— RECORDS SHOWN —
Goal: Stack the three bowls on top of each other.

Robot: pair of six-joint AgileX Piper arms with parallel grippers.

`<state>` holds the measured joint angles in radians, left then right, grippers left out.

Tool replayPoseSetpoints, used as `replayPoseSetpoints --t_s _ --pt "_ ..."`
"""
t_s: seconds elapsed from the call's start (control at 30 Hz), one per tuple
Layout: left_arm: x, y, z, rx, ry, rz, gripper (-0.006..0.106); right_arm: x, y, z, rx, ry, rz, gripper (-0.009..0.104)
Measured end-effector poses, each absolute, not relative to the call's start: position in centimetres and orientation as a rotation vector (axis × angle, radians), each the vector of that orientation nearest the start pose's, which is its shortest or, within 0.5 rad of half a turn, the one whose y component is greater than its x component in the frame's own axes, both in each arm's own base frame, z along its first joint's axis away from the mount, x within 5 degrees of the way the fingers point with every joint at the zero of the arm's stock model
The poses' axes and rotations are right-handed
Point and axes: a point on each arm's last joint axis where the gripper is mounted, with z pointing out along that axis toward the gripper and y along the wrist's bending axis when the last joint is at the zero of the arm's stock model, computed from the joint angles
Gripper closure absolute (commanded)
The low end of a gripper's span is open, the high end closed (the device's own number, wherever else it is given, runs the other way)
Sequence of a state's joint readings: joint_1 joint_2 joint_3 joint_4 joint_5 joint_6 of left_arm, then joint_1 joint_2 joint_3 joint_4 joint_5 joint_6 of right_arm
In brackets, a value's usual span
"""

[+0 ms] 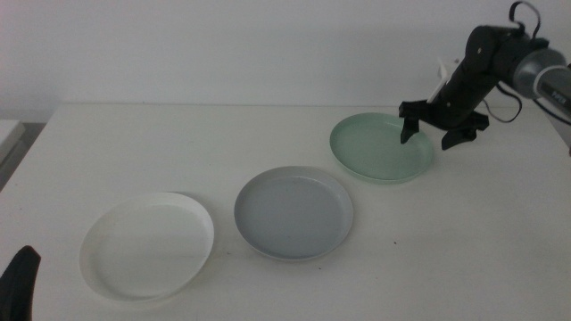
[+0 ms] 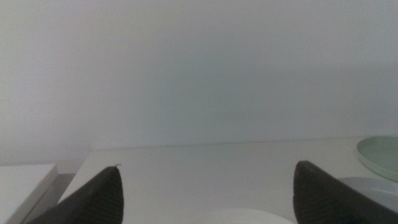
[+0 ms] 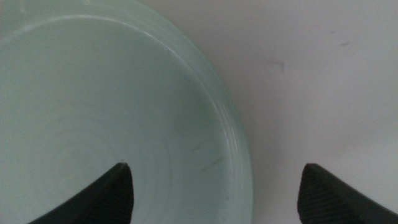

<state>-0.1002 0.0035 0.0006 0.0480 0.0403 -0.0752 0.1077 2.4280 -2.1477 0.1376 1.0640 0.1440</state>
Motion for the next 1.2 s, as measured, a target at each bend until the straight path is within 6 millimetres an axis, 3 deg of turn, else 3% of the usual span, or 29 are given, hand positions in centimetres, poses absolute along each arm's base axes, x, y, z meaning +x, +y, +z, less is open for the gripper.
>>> replayPoseSetpoints --t_s 0.2,0.27,0.33,0.37,0.53,0.67,0.77,0.87,0.9,1.03,1.2 --pt "5.6 -0.5 20.9 0.054 1.528 -0.100 0.007 51.6 6.7 14.7 0.123 2.858 0.242 0.044" --pt "5.6 -0.5 20.9 0.054 1.528 -0.100 0.007 51.7 6.6 14.6 0.119 2.853 0.231 0.064" --pt "5.6 -0.5 20.9 0.054 1.528 -0.100 0.007 51.7 6.5 14.4 0.110 2.853 0.206 0.095" --pt "5.6 -0.5 20.9 0.054 1.528 -0.100 0.007 51.8 6.4 14.3 0.104 2.852 0.191 0.097" --pt "5.6 -0.5 20.9 0.054 1.528 -0.100 0.007 51.8 5.5 15.6 0.159 2.826 0.122 0.097" --pt "5.6 -0.5 20.9 0.054 1.528 -0.100 0.007 50.7 4.8 20.5 0.115 2.749 0.105 0.097" --pt "5.6 -0.5 20.9 0.054 1.528 -0.100 0.007 48.2 5.6 25.4 0.059 2.646 0.180 0.097" --pt "5.6 -0.5 20.9 0.054 1.528 -0.100 0.007 44.4 8.4 29.4 -0.030 2.538 0.292 0.097" --pt "5.6 -0.5 20.9 0.054 1.528 -0.100 0.007 43.1 9.7 29.9 -0.053 2.518 0.335 0.097" --pt "5.6 -0.5 20.9 0.054 1.528 -0.100 0.007 38.8 13.9 28.7 -0.104 2.530 0.494 0.097" --pt "5.6 -0.5 20.9 0.054 1.528 -0.100 0.007 36.1 17.4 25.2 -0.180 2.611 0.546 0.097"
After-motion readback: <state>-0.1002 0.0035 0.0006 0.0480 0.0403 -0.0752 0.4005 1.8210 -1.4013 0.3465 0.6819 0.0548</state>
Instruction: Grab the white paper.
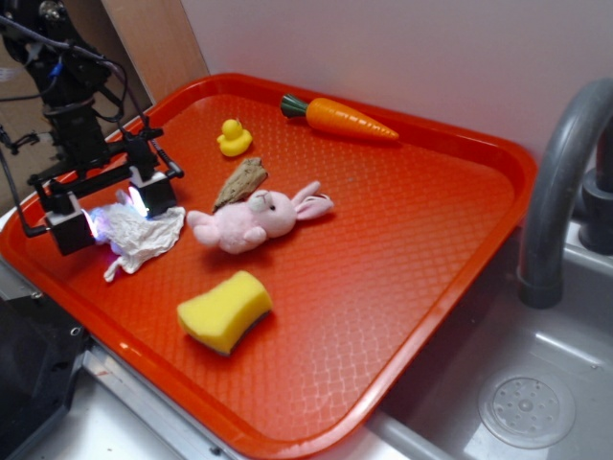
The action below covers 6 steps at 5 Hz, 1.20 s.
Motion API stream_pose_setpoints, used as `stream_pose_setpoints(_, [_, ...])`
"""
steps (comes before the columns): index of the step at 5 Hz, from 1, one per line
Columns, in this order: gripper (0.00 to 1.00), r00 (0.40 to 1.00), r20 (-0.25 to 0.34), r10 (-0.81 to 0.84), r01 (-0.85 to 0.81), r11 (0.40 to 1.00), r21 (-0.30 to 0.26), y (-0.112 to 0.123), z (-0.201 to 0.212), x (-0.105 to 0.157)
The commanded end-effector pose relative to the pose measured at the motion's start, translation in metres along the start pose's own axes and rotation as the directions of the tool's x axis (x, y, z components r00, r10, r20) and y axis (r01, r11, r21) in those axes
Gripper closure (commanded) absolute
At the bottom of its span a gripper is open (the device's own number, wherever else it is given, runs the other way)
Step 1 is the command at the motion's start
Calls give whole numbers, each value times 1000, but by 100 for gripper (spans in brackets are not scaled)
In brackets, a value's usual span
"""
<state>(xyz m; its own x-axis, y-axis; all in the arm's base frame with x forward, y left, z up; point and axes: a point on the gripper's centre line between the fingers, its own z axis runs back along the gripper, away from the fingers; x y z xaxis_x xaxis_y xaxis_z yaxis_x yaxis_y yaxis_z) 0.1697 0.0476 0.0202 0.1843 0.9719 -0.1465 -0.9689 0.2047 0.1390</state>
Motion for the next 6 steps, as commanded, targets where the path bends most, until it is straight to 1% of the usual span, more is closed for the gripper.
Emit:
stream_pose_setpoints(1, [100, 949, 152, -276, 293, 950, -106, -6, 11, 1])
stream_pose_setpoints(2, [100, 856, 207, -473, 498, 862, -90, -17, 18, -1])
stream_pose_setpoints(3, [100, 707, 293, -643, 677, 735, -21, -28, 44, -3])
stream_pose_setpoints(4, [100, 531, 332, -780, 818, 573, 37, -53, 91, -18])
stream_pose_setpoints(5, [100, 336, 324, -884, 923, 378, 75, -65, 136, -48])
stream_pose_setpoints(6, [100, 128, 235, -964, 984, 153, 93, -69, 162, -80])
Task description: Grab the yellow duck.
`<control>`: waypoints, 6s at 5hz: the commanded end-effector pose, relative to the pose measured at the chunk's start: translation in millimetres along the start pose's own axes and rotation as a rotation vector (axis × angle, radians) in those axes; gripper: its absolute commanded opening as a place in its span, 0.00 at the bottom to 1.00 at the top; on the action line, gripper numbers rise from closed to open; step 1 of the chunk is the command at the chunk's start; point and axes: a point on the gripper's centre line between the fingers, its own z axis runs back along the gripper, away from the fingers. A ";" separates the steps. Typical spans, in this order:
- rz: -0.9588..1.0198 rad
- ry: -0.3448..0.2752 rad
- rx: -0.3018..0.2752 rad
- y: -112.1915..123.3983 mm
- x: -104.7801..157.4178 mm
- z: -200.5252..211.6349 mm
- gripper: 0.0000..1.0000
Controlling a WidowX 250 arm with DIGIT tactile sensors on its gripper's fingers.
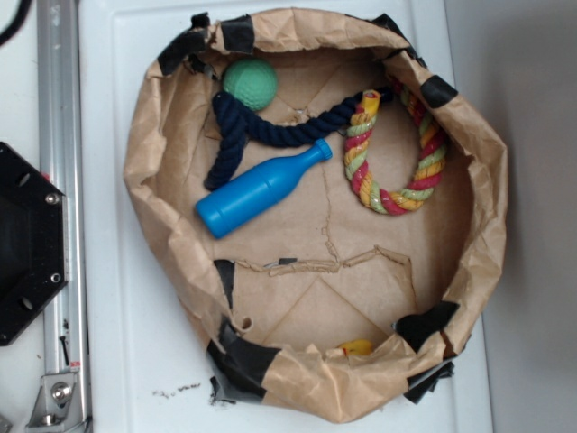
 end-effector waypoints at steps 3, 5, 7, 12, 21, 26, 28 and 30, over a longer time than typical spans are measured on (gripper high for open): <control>-0.223 -0.210 -0.008 22.5 97.1 -52.4 1.00; -0.468 -0.325 0.069 55.9 160.3 -88.6 1.00; -0.828 -0.338 -0.084 0.2 161.7 -157.8 1.00; -1.083 -0.343 -0.395 -84.7 143.1 -213.5 1.00; -0.880 -0.421 -0.159 -23.8 156.5 -169.5 1.00; -1.148 -0.403 -0.443 -105.5 138.0 -220.6 1.00; -1.140 -0.416 -0.374 -106.2 130.0 -213.3 0.00; -0.908 -0.486 -0.220 -49.7 144.6 -169.5 0.00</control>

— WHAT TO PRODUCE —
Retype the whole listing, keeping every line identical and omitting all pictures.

— ANSWER BOX —
Goal: Stack the three bowls on top of each other.

Robot: pair of six-joint AgileX Piper arms with parallel grippers.

`<state>` holds the measured joint angles in radians, left then right, grippers left out.

Tool replayPoseSetpoints, used as `replayPoseSetpoints --t_s _ --pt "_ ..."`
"""
t_s: seconds elapsed from the call's start (control at 30 Hz), one per tuple
Layout: left_arm: x, y, z, rx, ry, rz, gripper (-0.006..0.106); right_arm: x, y, z, rx, ry, rz, gripper (-0.009..0.104)
Measured end-effector poses, each absolute, not relative to the call's start: position in centimetres and orientation as a rotation vector (axis × angle, radians), each the vector of that orientation nearest the start pose's, which is its shortest or, within 0.5 rad of half a turn, the one whose y component is greater than its x component in the frame's own axes, both in each arm's own base frame, z along its first joint's axis away from the mount, x within 5 degrees of the way the fingers point with every joint at the zero of the arm's stock model
The poses' axes and rotations are right-handed
Point and axes: a point on each arm's last joint axis where the gripper is mounted, with z pointing out along that axis toward the gripper and y along the wrist's bending axis when the last joint is at the zero of the arm's stock model, computed from the joint angles
Gripper closure absolute (commanded)
The low end of a gripper's span is open, the high end closed (the device's own number, wherever else it is given, runs the other way)
Sequence of a state's joint readings: joint_1 joint_2 joint_3 joint_4 joint_5 joint_6 of left_arm, then joint_1 joint_2 joint_3 joint_4 joint_5 joint_6 of right_arm
In brackets, a value's usual span
"""

[+0 ms] 
[+0 ms] 
[+0 ms] 

<state>-0.1002 0.0035 0.0006 0.0480 0.0403 -0.0752 0.1077 2.4280 -2.1477 0.1376 1.0640 0.1440</state>
Motion for the next 1.2 s, as measured, a target at each bend until the straight path is within 6 millimetres an axis, 3 deg of turn, else 3% of the usual span, or 29 are given, hand positions in centimetres, poses absolute along each arm's base axes, x, y, z meaning +x, +y, +z, less is open for the gripper.
>>> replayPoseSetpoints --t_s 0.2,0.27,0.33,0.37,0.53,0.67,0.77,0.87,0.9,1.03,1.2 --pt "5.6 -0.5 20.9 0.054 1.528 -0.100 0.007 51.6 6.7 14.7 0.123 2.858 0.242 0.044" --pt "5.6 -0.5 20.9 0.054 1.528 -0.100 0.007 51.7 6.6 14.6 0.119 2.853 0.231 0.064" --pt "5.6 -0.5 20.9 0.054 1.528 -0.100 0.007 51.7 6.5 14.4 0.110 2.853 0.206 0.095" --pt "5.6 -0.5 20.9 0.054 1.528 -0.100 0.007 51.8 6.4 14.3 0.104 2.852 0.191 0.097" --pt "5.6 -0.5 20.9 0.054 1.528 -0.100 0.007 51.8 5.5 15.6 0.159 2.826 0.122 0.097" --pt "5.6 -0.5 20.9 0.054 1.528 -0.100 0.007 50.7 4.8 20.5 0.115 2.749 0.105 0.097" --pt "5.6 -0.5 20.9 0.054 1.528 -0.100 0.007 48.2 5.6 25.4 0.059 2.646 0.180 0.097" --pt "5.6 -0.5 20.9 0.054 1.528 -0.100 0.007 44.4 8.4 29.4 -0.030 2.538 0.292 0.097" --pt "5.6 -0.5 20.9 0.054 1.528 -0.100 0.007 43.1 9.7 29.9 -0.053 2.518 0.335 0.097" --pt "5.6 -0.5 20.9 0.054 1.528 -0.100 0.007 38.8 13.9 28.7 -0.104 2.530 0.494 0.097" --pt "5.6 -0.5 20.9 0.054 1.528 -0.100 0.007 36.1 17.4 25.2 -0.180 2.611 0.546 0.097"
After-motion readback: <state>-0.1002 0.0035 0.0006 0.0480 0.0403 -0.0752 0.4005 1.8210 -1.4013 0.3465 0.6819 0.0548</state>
Instruction: Grab the white paper.
The action below covers 6 steps at 5 Hz, 1.20 s.
Motion API stream_pose_setpoints, used as `stream_pose_setpoints(_, [_, ...])`
"""
steps (comes before the columns): index of the step at 5 Hz, from 1, one per line
Columns, in this order: gripper (0.00 to 1.00), r00 (0.40 to 1.00), r20 (-0.25 to 0.34), r10 (-0.81 to 0.84), r01 (-0.85 to 0.81), r11 (0.40 to 1.00), r21 (-0.30 to 0.26), y (-0.112 to 0.123), z (-0.201 to 0.212), x (-0.105 to 0.157)
The commanded end-effector pose relative to the pose measured at the motion's start, translation in metres along the start pose's own axes and rotation as the directions of the tool's x axis (x, y, z components r00, r10, r20) and y axis (r01, r11, r21) in those axes
Gripper closure (commanded) absolute
At the bottom of its span a gripper is open (the device's own number, wherever else it is given, runs the other way)
Step 1 is the command at the motion's start
Calls give whole numbers, each value times 1000, but by 100 for gripper (spans in brackets are not scaled)
In brackets, a value's usual span
"""
<state>(xyz m; its own x-axis, y-axis; all in the arm's base frame with x forward, y left, z up; point and axes: a point on the gripper's centre line between the fingers, its own z axis runs back along the gripper, away from the fingers; x y z xaxis_x xaxis_y xaxis_z yaxis_x yaxis_y yaxis_z) 0.1697 0.0476 0.0202 0.1843 0.9719 -0.1465 -0.9689 0.2047 0.1390</state>
Motion for the next 6 steps, as commanded, targets where the path bends most, until it is straight to 1% of the usual span, more is closed for the gripper.
Emit:
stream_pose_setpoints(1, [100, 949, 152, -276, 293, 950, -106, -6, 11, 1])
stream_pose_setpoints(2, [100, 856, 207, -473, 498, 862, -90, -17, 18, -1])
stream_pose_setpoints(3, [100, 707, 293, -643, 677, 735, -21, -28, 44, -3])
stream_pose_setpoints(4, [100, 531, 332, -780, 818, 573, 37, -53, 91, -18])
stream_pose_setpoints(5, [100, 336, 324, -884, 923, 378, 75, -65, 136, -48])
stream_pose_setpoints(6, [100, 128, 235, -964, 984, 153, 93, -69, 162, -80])
Task description: Grab the yellow duck.
`<control>`: waypoints, 6s at 5hz: the commanded end-effector pose, relative to the pose measured at the chunk's start: translation in millimetres along the start pose's own axes and rotation as a rotation vector (axis × angle, radians) in those axes; gripper: its absolute commanded opening as a place in its span, 0.00 at the bottom to 1.00 at the top; on the action line, gripper numbers rise from closed to open; step 1 of the chunk is the command at the chunk's start; point and axes: a point on the gripper's centre line between the fingers, its own z axis runs back along the gripper, away from the fingers. A ";" separates the steps. Typical spans, in this order:
- rz: -0.9588..1.0198 rad
- ry: -0.3448..0.2752 rad
- rx: -0.3018..0.2752 rad
- y: -112.1915..123.3983 mm
- x: -104.7801..157.4178 mm
- z: -200.5252..211.6349 mm
- gripper: 0.0000..1.0000
Controlling a WidowX 250 arm with DIGIT tactile sensors on its gripper's fingers.
 end-effector waypoints at steps 3, 5, 7, 12, 21, 26, 28 and 30, over a longer time than typical spans are measured on (gripper high for open): <control>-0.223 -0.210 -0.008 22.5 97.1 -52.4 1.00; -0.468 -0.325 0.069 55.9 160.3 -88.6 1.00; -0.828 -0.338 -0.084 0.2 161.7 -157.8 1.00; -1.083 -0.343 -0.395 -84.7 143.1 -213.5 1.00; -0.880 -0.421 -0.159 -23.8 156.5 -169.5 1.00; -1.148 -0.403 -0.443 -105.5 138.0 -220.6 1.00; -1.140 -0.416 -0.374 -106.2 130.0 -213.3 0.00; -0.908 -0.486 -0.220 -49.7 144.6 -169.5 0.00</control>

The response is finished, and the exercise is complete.